We would like to replace the map $\phi_2$ with a map of the form $\phi_2 - (\partial K_3 + K_3\partial)$ which has no hat to check term between good orbits. To find the map $K_3$, we play the same game again. We start with a disk in ${\mathcal J}$ which induces the chain homotopy $\phi_2$. The sweepout of the disk by the $S^1$-action then induces a degree $3$ chain map $\phi_3$. By the same argument as before, this map has the form

$\phi_3 = \begin{pmatrix} \phi_2^+\kappa & 0 \\ \phi_3^- & -\kappa\phi_2^+ \end{pmatrix}$

between good Reeb orbits. Since ${\mathcal J}$ is contractible, this degree $3$ map is chain homotopic to zero, so there is a degree $4$ map $\phi_4$ with $\partial\phi_4 - \phi_4\partial = \phi_3$. If $\phi_4^+=0$, then we can use the other blocks of $\phi_4$ to define $K_3$ as above. Otherwise, we have to continue this process.

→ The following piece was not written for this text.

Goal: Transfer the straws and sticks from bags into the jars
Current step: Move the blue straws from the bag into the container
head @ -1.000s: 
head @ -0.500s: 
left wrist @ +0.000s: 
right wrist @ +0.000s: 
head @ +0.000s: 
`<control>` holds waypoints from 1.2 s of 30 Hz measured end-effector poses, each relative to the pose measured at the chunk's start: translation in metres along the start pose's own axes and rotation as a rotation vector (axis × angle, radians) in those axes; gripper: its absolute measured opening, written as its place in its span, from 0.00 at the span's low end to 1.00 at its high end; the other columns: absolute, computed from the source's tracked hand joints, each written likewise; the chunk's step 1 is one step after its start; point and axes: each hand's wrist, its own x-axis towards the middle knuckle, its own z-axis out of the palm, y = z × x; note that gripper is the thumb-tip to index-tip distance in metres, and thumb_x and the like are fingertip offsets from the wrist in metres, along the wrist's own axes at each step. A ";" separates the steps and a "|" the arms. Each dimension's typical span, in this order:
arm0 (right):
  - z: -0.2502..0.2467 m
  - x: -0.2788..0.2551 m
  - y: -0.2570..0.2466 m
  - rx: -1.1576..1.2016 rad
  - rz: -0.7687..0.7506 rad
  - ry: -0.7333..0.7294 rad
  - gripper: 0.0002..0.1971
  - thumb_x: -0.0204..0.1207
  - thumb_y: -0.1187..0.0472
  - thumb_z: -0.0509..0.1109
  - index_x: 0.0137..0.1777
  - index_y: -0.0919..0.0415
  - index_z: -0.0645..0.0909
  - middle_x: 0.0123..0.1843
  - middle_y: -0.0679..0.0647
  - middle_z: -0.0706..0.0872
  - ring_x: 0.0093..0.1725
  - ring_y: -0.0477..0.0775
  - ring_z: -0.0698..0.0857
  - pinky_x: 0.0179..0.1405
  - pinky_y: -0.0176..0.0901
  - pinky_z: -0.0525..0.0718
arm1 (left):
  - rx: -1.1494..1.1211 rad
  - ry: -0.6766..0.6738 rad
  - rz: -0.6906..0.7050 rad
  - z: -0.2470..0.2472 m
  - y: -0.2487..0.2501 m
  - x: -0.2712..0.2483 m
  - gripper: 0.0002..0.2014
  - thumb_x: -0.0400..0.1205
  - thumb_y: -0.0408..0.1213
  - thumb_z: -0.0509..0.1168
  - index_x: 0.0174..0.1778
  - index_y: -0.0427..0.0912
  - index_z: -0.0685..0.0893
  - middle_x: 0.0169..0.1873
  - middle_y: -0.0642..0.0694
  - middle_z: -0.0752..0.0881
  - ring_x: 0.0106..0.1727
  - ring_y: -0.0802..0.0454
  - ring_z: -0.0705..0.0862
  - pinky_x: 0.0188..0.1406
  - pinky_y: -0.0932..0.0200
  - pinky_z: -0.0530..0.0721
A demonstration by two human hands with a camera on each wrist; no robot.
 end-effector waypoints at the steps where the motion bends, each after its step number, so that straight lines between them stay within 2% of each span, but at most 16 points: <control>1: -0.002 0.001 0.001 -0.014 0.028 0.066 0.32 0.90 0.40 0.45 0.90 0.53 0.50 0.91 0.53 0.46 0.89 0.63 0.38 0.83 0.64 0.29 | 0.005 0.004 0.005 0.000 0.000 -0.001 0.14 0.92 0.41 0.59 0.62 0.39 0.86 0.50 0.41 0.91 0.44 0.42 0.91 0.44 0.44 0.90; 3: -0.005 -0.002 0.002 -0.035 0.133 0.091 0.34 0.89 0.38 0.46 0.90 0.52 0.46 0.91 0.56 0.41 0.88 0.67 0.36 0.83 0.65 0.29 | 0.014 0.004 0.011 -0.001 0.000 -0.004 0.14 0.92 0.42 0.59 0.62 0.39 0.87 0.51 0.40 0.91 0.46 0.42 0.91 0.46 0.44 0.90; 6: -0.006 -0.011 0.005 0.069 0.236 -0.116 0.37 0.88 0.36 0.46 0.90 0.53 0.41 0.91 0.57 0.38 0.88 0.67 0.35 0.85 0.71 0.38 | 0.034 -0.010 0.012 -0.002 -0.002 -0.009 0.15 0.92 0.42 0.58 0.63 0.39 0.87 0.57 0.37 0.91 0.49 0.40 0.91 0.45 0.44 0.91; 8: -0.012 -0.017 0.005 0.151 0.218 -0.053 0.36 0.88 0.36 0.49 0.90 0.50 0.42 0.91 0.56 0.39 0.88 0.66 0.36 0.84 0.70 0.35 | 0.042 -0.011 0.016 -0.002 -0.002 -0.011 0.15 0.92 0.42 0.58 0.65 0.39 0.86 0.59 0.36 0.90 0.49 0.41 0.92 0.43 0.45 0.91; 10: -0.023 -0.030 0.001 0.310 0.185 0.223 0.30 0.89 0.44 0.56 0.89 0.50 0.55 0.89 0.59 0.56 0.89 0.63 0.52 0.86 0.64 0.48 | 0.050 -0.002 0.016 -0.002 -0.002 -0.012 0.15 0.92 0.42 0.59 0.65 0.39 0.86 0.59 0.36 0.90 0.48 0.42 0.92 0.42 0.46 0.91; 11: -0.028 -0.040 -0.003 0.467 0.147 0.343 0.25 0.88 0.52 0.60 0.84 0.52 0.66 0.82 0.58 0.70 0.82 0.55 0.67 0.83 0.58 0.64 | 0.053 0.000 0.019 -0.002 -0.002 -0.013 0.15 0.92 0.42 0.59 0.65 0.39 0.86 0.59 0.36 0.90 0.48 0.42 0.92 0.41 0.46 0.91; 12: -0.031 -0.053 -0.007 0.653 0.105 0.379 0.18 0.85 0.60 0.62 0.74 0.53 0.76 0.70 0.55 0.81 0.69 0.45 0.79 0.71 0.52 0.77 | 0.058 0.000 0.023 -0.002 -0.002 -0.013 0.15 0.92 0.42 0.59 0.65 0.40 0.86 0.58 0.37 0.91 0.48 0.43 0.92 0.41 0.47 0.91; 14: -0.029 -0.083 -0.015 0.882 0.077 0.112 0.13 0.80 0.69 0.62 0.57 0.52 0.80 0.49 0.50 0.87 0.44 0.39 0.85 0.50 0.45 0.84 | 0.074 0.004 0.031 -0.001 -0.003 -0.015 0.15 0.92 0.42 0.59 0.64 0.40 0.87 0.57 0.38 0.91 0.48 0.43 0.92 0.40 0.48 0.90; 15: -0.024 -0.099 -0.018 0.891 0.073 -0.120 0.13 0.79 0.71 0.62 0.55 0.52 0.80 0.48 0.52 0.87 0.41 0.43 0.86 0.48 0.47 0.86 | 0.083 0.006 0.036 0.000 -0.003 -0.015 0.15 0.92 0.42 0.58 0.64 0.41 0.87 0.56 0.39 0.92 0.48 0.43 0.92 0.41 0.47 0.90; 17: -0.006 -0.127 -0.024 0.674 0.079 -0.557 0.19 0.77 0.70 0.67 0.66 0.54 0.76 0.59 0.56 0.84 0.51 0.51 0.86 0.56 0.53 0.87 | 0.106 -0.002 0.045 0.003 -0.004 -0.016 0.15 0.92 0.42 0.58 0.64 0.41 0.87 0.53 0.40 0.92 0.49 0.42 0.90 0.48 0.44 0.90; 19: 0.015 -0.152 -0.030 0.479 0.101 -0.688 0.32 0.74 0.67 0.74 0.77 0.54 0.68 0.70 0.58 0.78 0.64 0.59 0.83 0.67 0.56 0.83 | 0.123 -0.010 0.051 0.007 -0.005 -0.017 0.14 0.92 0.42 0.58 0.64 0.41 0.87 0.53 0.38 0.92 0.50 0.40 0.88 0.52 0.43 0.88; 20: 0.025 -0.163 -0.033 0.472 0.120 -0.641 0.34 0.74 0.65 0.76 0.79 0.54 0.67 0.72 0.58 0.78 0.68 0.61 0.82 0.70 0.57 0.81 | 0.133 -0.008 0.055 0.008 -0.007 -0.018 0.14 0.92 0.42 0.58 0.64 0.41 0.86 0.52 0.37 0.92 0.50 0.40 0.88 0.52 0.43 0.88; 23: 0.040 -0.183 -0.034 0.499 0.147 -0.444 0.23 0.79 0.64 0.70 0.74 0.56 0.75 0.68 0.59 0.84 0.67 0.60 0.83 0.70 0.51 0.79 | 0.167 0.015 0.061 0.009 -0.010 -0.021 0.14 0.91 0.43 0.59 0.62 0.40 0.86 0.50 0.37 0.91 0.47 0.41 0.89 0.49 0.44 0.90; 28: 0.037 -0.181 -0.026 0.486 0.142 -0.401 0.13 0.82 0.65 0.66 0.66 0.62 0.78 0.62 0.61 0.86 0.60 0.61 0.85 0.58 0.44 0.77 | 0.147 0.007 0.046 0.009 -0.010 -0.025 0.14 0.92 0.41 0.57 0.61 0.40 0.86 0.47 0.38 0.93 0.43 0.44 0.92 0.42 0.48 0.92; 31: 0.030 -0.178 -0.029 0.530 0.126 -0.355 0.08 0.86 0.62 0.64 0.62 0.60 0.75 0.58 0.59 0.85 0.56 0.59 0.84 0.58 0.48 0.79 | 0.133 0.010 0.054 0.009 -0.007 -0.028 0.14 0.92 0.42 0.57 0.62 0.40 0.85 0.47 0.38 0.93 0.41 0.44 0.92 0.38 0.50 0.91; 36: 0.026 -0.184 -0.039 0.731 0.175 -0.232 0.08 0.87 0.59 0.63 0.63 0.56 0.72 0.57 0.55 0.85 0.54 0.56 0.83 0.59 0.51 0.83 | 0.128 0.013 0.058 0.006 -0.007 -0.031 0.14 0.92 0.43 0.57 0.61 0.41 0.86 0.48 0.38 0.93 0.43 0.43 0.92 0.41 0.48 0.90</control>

Ultimately, we will obtain an infinite series for the desired chain map on cylindrical contact homology. However the $k^{th}$ term of this series will be a sum of compositions of maps, such that each composition of maps includes $k$ blocks from the nonequivariant contact homology differential. Consequently, by the symplectic action filtration, this infinite series will be well defined. That is, if we apply this infinite series to a Reeb orbit $\alpha$, and if there are only $k$ orbits in $Y$ or $Y'$ that have action less than $\alpha$, then we only need to add up the first $k$ terms of the series.

7. Higher dimensions?

One could now ask if we can use similar tricks to define the cylindrical contact homology of $(Y,\lambda)$ when $\dim(Y)>3$. Here, as explained before, we generally need an $S^1$-dependent almost complex structure to define the differential on the nonequivariant contact homology chain complex, which then has the form

$\partial = \begin{pmatrix} \check{\partial} & \partial^+ \\ \partial^- & \hat{\partial} \end{pmatrix}.$

We would like to perform a change of basis in the chain complex to arrange that $\partial^+$ vanishes, except for the part taking $\hat{\alpha}$ to $2\check{\alpha}$ when $\alpha$ is bad. If this has been done, then we can take $\check{\partial}$ or $\hat{\partial}$ going between good orbits to be the cylindrical contact homology differential.

How are we going to find the desired change of basis in the chain complex? As before, we can define ${\mathcal J}$ to be the space of smooth one-parameter families $\{J_t\}_{t\in S^1}$ of almost complex structures on ${\mathbb R}\times Y$ satisfying the usual conditions. The orbit of $\{J_t\}$ under the $S^1$ action on ${\mathcal J}$ now induces an isomorphism $\phi_0$ of chain complexes, and this is chain homotopic to the identity, and the disk in ${\mathcal J}$ inducing the chain homotopy can be swept out to induce a degree $2$ chain map $\phi_2$, which is then chain homotopic to zero, etc. This seems like a promising place to start, but now it is less straightforward to understand $\phi_0$ in terms of $\partial$, so I am not sure yet what is going on.